● Instructions to follow
What is needed is an exact retyping of the records below, from the first line through the line that contains "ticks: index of".

Records contained in a dataset:
*** Begin section ***
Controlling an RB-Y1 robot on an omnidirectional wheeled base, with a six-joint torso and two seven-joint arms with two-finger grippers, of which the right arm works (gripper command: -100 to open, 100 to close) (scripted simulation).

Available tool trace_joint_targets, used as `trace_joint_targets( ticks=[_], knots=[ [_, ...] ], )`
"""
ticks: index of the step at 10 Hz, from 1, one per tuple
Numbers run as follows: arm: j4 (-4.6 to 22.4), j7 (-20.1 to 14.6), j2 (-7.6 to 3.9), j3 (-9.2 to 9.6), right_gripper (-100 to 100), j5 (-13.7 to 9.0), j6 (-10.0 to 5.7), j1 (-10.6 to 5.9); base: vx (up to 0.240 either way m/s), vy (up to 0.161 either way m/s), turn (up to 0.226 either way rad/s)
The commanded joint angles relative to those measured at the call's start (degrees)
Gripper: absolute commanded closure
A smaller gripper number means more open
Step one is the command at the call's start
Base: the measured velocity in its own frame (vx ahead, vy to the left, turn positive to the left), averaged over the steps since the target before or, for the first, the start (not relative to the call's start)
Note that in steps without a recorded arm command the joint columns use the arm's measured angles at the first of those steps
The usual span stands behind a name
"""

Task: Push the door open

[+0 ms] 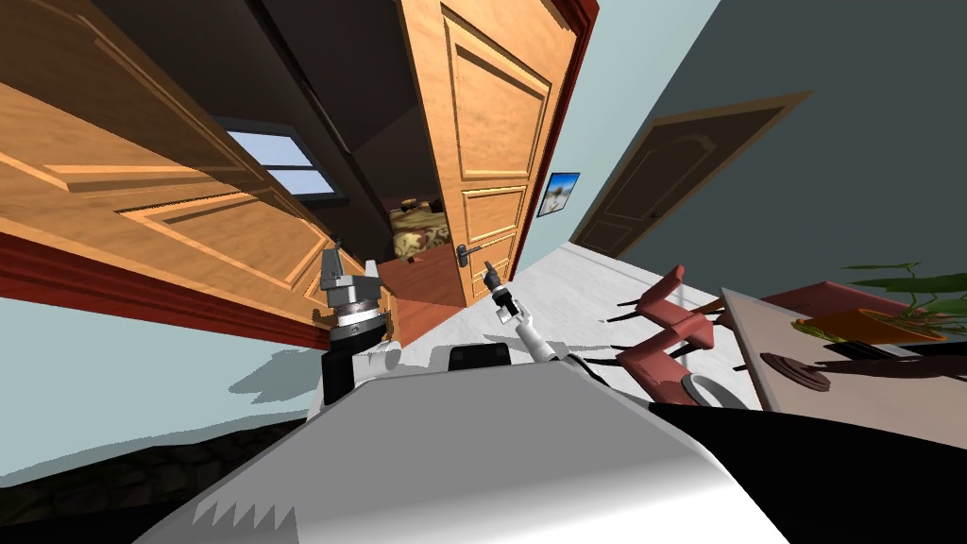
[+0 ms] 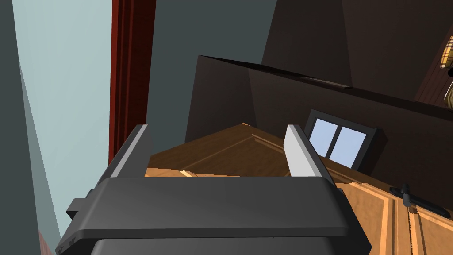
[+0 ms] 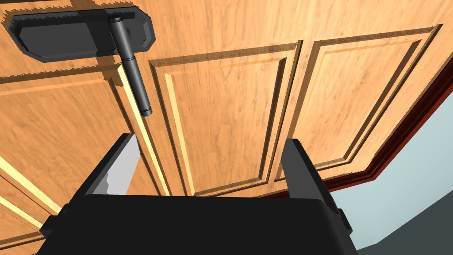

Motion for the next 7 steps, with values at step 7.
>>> trace_joint_targets(
  ticks=[7],
  knots=[
    [11.6, -1.8, -0.21, 3.2, -100, 1.0, -0.05, -7.01, 0.082, -0.024, -0.002]
  ],
)
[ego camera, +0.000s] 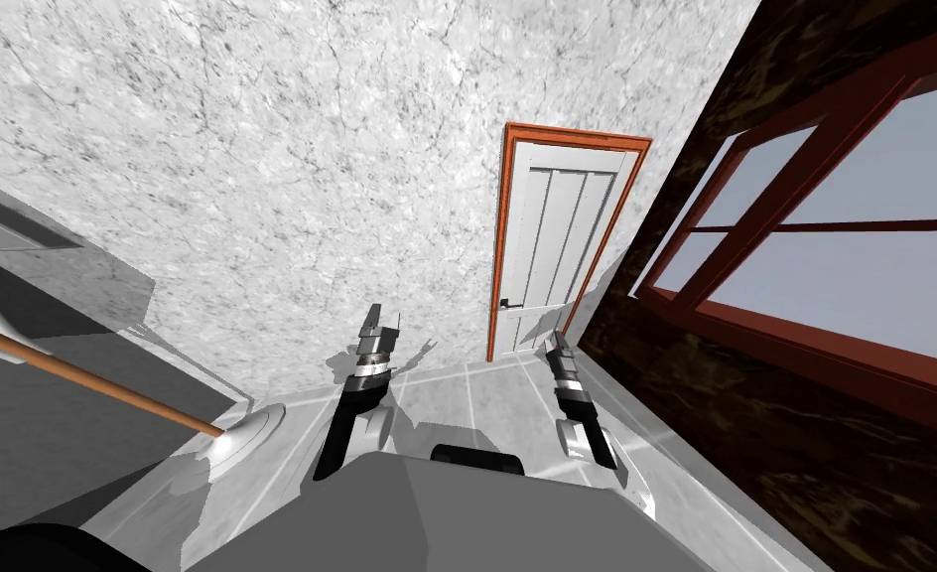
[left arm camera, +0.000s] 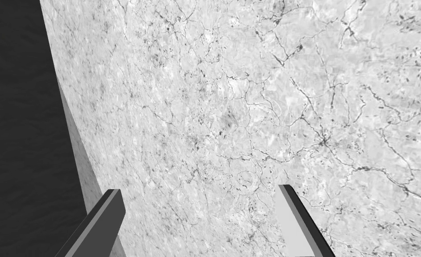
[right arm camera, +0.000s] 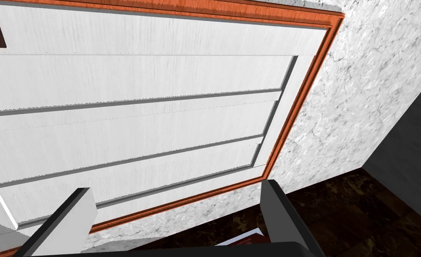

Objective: Pull the door open

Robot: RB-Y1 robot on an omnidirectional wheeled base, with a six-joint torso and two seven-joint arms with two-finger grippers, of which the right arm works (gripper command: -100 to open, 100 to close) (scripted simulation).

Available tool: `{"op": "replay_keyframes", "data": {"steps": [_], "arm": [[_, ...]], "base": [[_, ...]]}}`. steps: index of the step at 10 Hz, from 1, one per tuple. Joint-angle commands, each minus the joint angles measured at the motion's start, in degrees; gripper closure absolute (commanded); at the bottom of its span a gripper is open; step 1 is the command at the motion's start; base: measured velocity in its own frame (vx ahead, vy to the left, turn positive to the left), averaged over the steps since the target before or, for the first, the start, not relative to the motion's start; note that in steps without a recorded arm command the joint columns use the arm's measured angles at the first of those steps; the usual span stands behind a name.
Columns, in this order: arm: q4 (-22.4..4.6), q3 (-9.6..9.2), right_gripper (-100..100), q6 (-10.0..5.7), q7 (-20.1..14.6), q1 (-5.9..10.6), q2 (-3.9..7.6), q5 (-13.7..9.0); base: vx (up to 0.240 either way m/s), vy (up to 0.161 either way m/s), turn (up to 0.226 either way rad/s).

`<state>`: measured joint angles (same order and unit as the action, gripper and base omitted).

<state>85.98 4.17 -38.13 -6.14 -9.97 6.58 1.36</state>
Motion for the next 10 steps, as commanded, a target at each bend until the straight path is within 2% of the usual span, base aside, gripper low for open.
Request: {"op": "replay_keyframes", "data": {"steps": [1,5,6,7,10], "arm": [[-2.37,0.11,-100,-0.43,0.03,0.83,0.14,-0.21],[-9.73,0.5,-100,-1.78,0.08,3.54,0.61,-0.92],[-11.14,0.59,-100,-2.12,0.09,4.22,0.72,-1.09],[-11.57,0.59,-100,-2.12,0.09,4.22,0.72,-1.09],[-16.63,0.88,-100,-3.12,0.13,6.22,1.04,-1.62]], "base": [[0.043,-0.033,0.098],[0.075,-0.056,0.13],[0.077,-0.075,0.12],[0.053,-0.06,0.042],[0.069,-0.043,0.111]]}}
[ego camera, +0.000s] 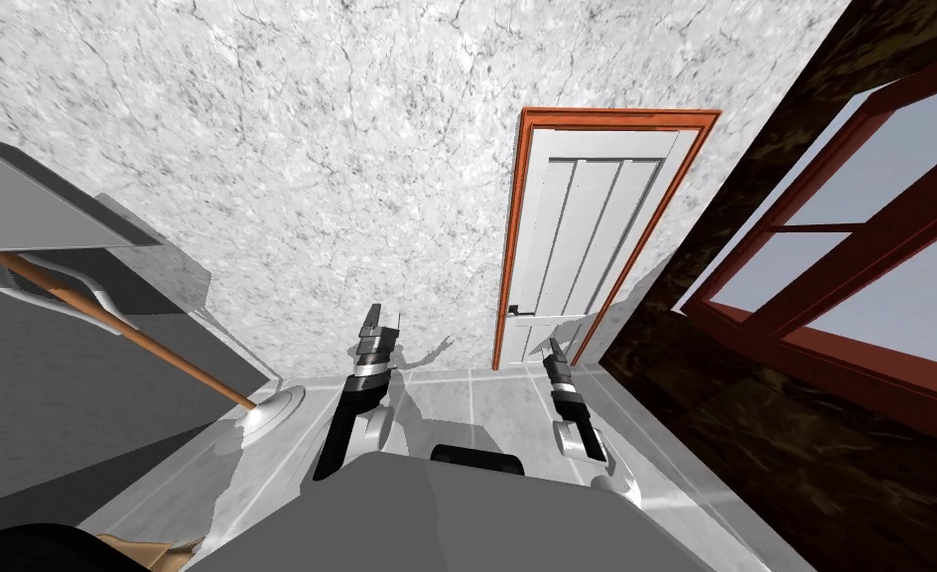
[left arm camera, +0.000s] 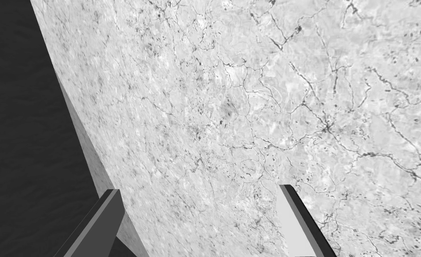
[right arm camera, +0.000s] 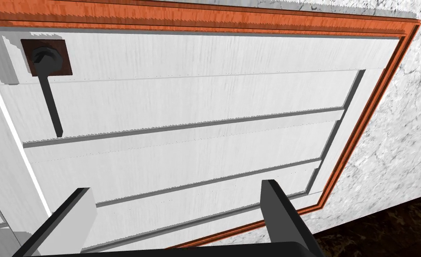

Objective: Pull the door open

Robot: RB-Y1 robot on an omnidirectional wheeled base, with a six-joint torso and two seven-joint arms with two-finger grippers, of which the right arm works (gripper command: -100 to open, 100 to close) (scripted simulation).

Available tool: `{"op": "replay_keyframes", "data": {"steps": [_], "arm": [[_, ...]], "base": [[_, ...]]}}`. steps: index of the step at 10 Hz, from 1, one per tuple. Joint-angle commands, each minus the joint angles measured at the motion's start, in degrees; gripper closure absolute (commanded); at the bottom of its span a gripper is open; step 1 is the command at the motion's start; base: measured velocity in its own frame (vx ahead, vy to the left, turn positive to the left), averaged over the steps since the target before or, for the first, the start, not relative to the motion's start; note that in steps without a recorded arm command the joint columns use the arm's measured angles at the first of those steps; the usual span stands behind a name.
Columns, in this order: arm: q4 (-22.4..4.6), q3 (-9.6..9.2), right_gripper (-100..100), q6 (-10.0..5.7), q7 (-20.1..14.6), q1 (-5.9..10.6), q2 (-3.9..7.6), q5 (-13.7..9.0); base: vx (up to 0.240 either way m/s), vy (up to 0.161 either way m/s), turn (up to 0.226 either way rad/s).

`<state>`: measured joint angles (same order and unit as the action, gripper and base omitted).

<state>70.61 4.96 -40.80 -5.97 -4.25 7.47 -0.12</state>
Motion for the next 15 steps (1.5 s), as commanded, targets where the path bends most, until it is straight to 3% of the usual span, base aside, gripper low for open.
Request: {"op": "replay_keyframes", "data": {"steps": [1,6,7,15], "arm": [[-1.64,0.09,-100,-0.44,-0.04,0.5,0.16,-0.13],[-10.3,0.55,-100,-2.05,0.02,3.73,0.65,-0.98],[-10.41,0.55,-100,-2.05,0.02,3.73,0.65,-0.98],[-23.12,1.21,-100,-4.39,0.1,8.42,1.3,-2.2]], "base": [[0.045,-0.048,0.048],[0.064,-0.068,0.117],[0.056,-0.051,0.031],[0.063,-0.065,0.106]]}}
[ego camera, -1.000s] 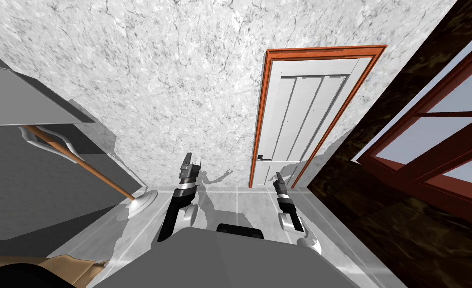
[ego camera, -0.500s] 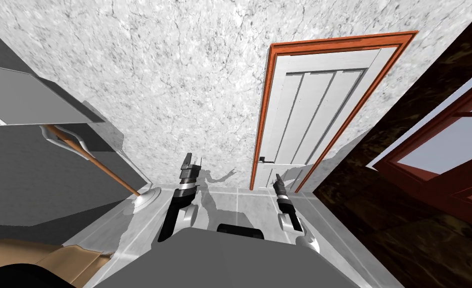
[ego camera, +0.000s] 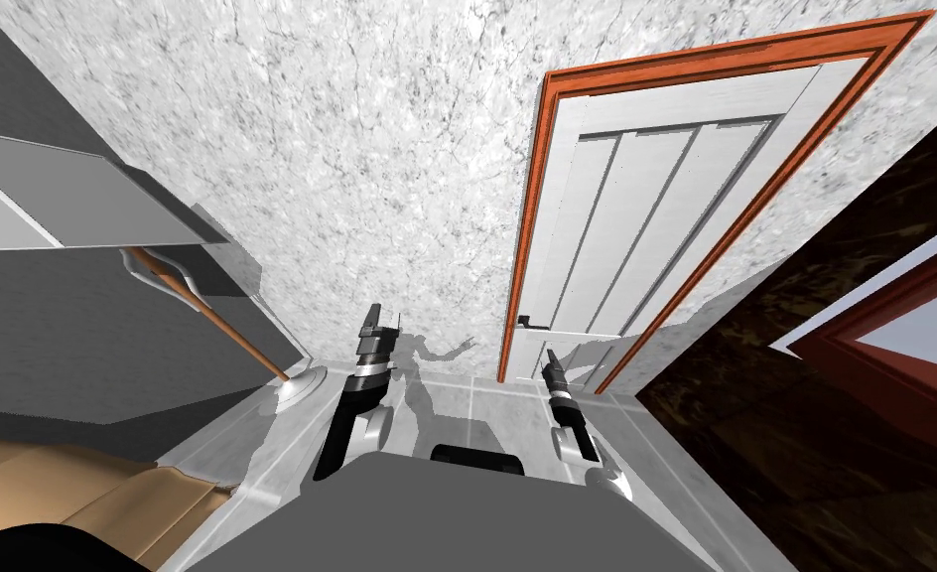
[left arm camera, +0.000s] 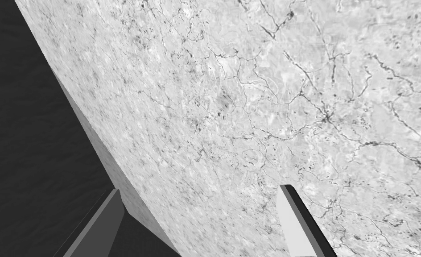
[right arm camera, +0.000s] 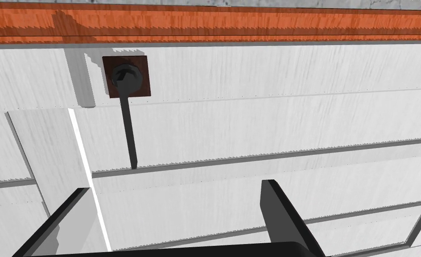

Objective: Pull the door open

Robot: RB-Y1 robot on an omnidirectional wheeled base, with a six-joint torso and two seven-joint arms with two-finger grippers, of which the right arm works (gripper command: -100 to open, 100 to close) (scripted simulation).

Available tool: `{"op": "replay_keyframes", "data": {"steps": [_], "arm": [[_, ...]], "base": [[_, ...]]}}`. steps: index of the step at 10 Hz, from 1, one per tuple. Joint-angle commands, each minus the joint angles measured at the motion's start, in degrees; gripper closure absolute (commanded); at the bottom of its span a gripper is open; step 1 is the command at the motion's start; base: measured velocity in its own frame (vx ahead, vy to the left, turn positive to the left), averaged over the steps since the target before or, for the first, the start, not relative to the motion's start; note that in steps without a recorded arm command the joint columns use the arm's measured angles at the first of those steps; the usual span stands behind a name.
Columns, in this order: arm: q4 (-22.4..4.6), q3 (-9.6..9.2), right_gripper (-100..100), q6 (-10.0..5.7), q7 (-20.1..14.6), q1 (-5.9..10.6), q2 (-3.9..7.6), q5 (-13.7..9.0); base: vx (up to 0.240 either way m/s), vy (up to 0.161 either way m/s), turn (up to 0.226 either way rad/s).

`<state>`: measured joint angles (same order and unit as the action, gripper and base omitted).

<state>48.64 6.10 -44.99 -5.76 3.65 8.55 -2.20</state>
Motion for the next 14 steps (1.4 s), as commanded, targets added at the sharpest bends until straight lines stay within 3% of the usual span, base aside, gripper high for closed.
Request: {"op": "replay_keyframes", "data": {"steps": [1,6,10,11,14], "arm": [[-2.53,0.15,-100,-0.46,-0.1,1.02,0.28,-0.26],[-9.92,0.53,-100,-1.81,-0.05,3.74,0.62,-0.97],[-13.84,0.74,-100,-2.54,-0.03,5.19,0.8,-1.35],[-16.01,0.85,-100,-2.93,-0.01,5.99,0.89,-1.56],[-17.9,0.95,-100,-3.39,-0.01,6.86,0.99,-1.7]], "base": [[0.067,-0.067,0.107],[0.063,-0.07,0.094],[0.051,-0.067,0.077],[0.058,-0.065,0.129],[0.042,-0.056,0.056]]}}
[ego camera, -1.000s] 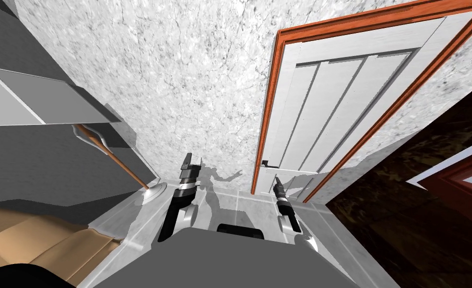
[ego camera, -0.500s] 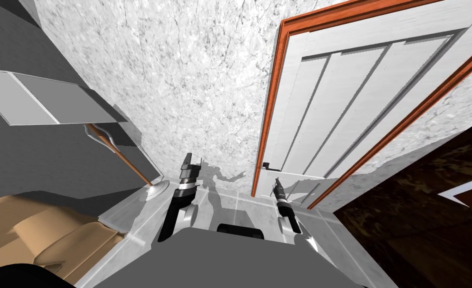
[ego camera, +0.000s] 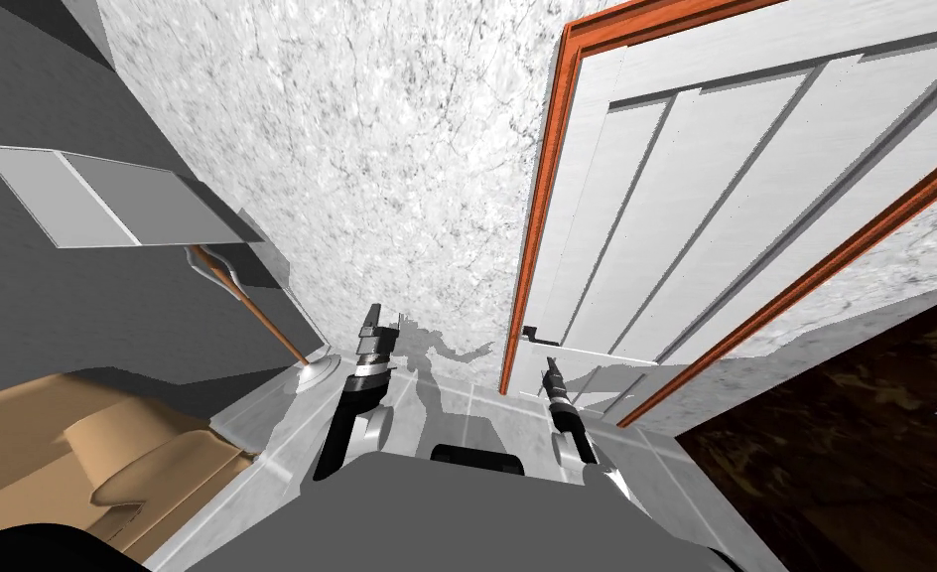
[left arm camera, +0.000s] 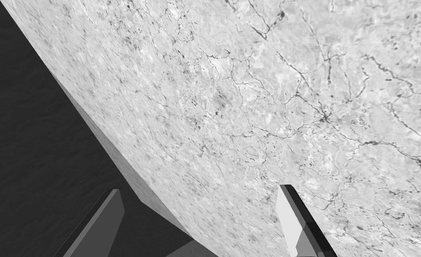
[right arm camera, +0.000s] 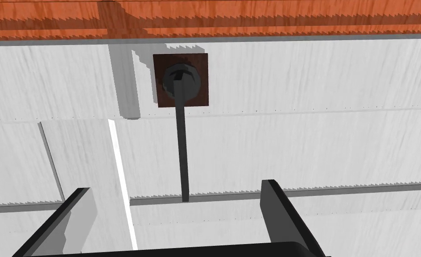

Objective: Pull the door open

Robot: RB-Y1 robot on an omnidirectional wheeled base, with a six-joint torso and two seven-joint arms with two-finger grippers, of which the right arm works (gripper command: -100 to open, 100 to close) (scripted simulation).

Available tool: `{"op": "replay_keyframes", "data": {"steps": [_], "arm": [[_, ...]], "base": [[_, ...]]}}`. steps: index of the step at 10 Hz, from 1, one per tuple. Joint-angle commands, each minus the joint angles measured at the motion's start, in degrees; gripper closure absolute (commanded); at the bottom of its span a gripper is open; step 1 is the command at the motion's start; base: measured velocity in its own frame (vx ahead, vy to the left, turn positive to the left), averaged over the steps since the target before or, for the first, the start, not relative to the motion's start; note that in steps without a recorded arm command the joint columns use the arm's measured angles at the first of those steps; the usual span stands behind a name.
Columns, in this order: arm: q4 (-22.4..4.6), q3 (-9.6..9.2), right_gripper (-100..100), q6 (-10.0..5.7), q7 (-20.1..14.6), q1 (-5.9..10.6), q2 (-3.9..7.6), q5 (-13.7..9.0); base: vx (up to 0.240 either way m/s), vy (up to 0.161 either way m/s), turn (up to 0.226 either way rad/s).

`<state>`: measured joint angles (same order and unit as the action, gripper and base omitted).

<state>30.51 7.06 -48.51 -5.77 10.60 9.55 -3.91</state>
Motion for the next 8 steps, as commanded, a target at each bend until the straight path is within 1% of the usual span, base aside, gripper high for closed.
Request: {"op": "replay_keyframes", "data": {"steps": [1,2,3,4,5,6,7,8], "arm": [[-0.38,0.41,-100,-0.68,-1.0,-0.78,1.16,-0.35],[-0.38,0.41,-100,-0.68,-1.0,-0.78,1.16,-0.35],[-0.38,0.41,-100,-0.68,-1.0,-0.78,1.16,-0.35],[-0.77,0.83,-100,-1.37,-2.02,-1.58,2.33,-0.7],[-1.06,1.15,-100,-1.89,-2.78,-2.17,3.21,-0.96],[-1.06,1.15,-100,-1.89,-2.78,-2.17,3.21,-0.96],[-1.51,1.62,-100,-2.68,-3.94,-3.08,4.55,-1.36],[-1.78,1.92,-100,-3.17,-4.67,-3.65,5.39,-1.61]], "base": [[0.115,0.014,0.144],[0.149,0.021,0.069],[0.093,0.017,-0.018],[0.13,0.036,0.109],[0.222,0.038,0.201],[0.16,0.007,0.05],[0.148,0.029,0.116],[0.176,0.034,0.161]]}}
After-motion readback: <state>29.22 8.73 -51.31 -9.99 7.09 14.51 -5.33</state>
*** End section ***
● Answer to this task
Controlling an RB-Y1 robot on an omnidirectional wheeled base, with a six-joint torso and two seven-joint arms with two-finger grippers, of which the right arm works (gripper command: -100 to open, 100 to close) (scripted simulation).

Available tool trace_joint_targets, used as `trace_joint_targets( ticks=[_], knots=[ [_, ...] ], )`
"""
ticks: index of the step at 10 Hz, from 1, one per tuple

Nothing else is part of this output.